*Task objective*. Only lines holding the string "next" are wanted; copy each one from the material.

*** Begin section ***

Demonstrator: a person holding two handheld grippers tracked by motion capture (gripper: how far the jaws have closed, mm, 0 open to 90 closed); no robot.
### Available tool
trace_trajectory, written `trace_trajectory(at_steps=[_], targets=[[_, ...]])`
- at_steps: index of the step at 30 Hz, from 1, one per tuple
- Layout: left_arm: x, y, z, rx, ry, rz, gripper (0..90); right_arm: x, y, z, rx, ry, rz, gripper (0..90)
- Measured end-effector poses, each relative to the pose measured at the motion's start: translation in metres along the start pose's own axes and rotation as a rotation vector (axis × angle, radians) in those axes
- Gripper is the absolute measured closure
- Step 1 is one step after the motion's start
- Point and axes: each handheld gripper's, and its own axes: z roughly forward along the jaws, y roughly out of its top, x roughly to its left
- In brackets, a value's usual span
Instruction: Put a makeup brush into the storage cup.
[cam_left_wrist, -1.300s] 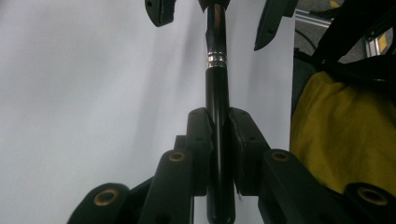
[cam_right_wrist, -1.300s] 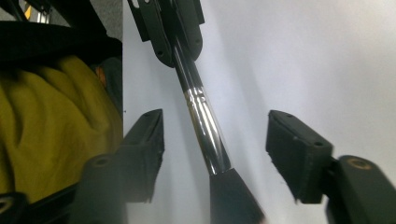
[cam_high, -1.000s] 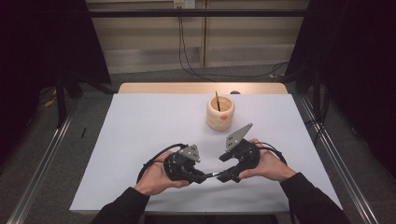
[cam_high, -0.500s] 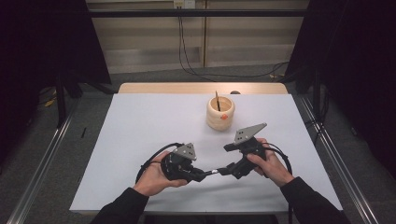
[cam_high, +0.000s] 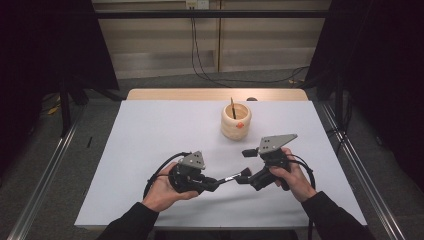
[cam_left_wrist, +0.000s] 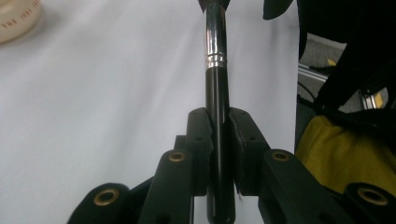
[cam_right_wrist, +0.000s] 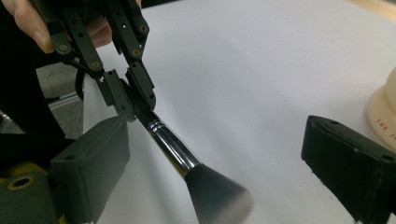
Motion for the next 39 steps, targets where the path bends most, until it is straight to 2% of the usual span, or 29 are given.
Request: trace_trajectory(at_steps=[1,2,4,5,7,8,10,15,17,19,21,22,25,30,32,33,37,39], targets=[[0.0,0.0,0.0,-0.018,0.001,-0.007,79.7,0.0,-0.001,-0.002,-0.02,0.0,-0.015,8.3],[-0.001,0.001,-0.002,-0.007,0.008,0.001,79.7,0.0,-0.002,-0.002,-0.023,0.0,-0.023,8.1],[-0.001,0.0,-0.003,-0.035,0.006,-0.007,79.7,0.0,-0.004,-0.004,-0.06,-0.014,-0.033,8.8],[-0.001,0.0,-0.003,-0.044,-0.002,-0.007,79.6,0.0,-0.004,-0.004,-0.067,-0.012,-0.032,8.8],[-0.002,-0.001,-0.004,-0.05,0.012,-0.007,79.7,0.0,-0.006,-0.005,-0.095,-0.03,-0.025,10.0],[-0.002,-0.001,-0.004,-0.063,0.002,-0.009,79.7,0.0,-0.006,-0.006,-0.105,-0.026,-0.02,10.6],[-0.003,-0.002,-0.005,-0.077,0.017,-0.011,79.7,-0.002,-0.006,-0.007,-0.14,-0.001,-0.011,10.9],[-0.004,-0.002,-0.007,-0.121,0.024,-0.02,79.7,-0.002,-0.005,-0.01,-0.184,0.017,-0.009,11.8],[-0.005,-0.002,-0.008,-0.135,0.028,-0.018,79.7,-0.003,-0.007,-0.01,-0.245,0.014,-0.034,10.9],[-0.004,-0.002,-0.01,-0.157,0.034,-0.016,79.7,-0.004,-0.007,-0.011,-0.267,0.022,-0.029,9.9],[-0.004,-0.003,-0.012,-0.184,0.038,-0.016,79.7,-0.004,-0.008,-0.013,-0.27,0.05,-0.027,8.3],[-0.004,-0.003,-0.012,-0.188,0.041,-0.011,79.7,-0.004,-0.008,-0.013,-0.273,0.045,-0.023,8.1],[-0.005,-0.003,-0.013,-0.211,0.039,-0.005,79.7,-0.003,-0.008,-0.016,-0.284,0.073,-0.015,6.4],[-0.007,-0.002,-0.013,-0.231,0.036,0.002,79.7,-0.003,-0.008,-0.019,-0.28,0.121,-0.013,6.4],[-0.007,-0.002,-0.014,-0.23,0.05,0.007,79.7,-0.003,-0.009,-0.019,-0.298,0.147,-0.017,5.1],[-0.007,-0.002,-0.014,-0.242,0.041,0.01,79.7,-0.003,-0.008,-0.02,-0.304,0.156,-0.011,4.2],[-0.006,-0.002,-0.016,-0.264,0.06,0.011,79.7,-0.003,-0.007,-0.018,-0.311,0.15,0.004,3.8],[-0.007,-0.001,-0.016,-0.275,0.061,0.004,79.7,-0.003,-0.007,-0.017,-0.302,0.126,0.002,5.1]])
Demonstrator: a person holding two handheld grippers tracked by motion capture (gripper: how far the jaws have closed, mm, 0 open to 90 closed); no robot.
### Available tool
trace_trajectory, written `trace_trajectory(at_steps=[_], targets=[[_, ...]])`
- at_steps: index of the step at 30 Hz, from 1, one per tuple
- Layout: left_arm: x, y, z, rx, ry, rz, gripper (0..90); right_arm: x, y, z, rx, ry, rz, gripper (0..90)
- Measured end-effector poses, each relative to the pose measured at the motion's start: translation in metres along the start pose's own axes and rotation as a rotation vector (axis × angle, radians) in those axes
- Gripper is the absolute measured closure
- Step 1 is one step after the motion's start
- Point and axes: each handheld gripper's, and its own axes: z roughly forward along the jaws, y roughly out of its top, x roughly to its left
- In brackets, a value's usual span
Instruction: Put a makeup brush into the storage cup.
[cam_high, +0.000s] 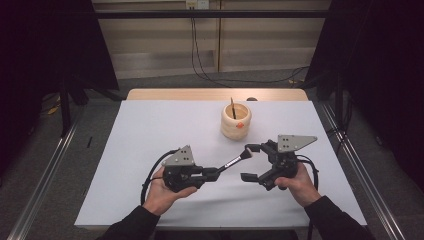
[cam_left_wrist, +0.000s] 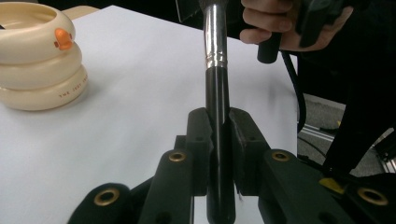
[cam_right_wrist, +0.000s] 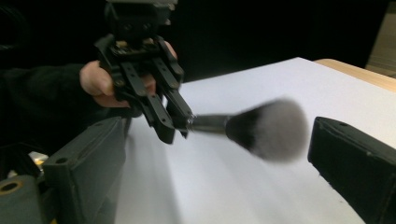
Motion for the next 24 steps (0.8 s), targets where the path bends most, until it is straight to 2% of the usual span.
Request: trace_trajectory(at_steps=[3,6,10,12,14,20,22,24], targets=[[0.0001,-0.0001,0.0005,0.004,-0.004,0.011,79.7,-0.0013,-0.0005,0.0007,-0.007,-0.015,0.012,10.4],[-0.0004,0.0002,0.0015,-0.003,-0.013,0.008,79.7,-0.0025,-0.0011,0.002,0.0,-0.006,0.019,20.2],[-0.0003,0.0005,0.0009,-0.002,-0.006,0.01,79.8,-0.0058,-0.0031,0.003,0.02,0.026,0.047,34.2],[-0.0003,0.0004,0.0011,-0.008,-0.011,0.006,79.7,-0.0073,-0.0037,0.0042,0.019,0.032,0.054,36.1],[0.0,0.0006,0.0008,-0.013,-0.017,0.009,79.7,-0.0081,-0.0033,0.0046,0.016,0.05,0.055,43.4],[-0.0008,0.0007,0.0014,-0.01,-0.019,0.016,79.7,-0.0096,-0.0041,0.0053,0.011,0.088,0.079,48.5],[-0.0008,0.0004,0.0022,-0.015,-0.028,0.013,79.7,-0.0094,-0.0042,0.0061,0.011,0.105,0.08,52.7],[-0.0008,0.0009,0.0009,-0.009,-0.016,0.015,79.7,-0.0094,-0.004,0.0065,0.014,0.109,0.081,56.9]])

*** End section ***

*Exercise answer*.
Motion for the next 39 steps, targets where the path bends most, until it is straight to 2% of the usual span, or 29 are given.
Motion for the next 24 steps (0.8 s), targets where the path bends most, until it is straight to 2% of the usual span.

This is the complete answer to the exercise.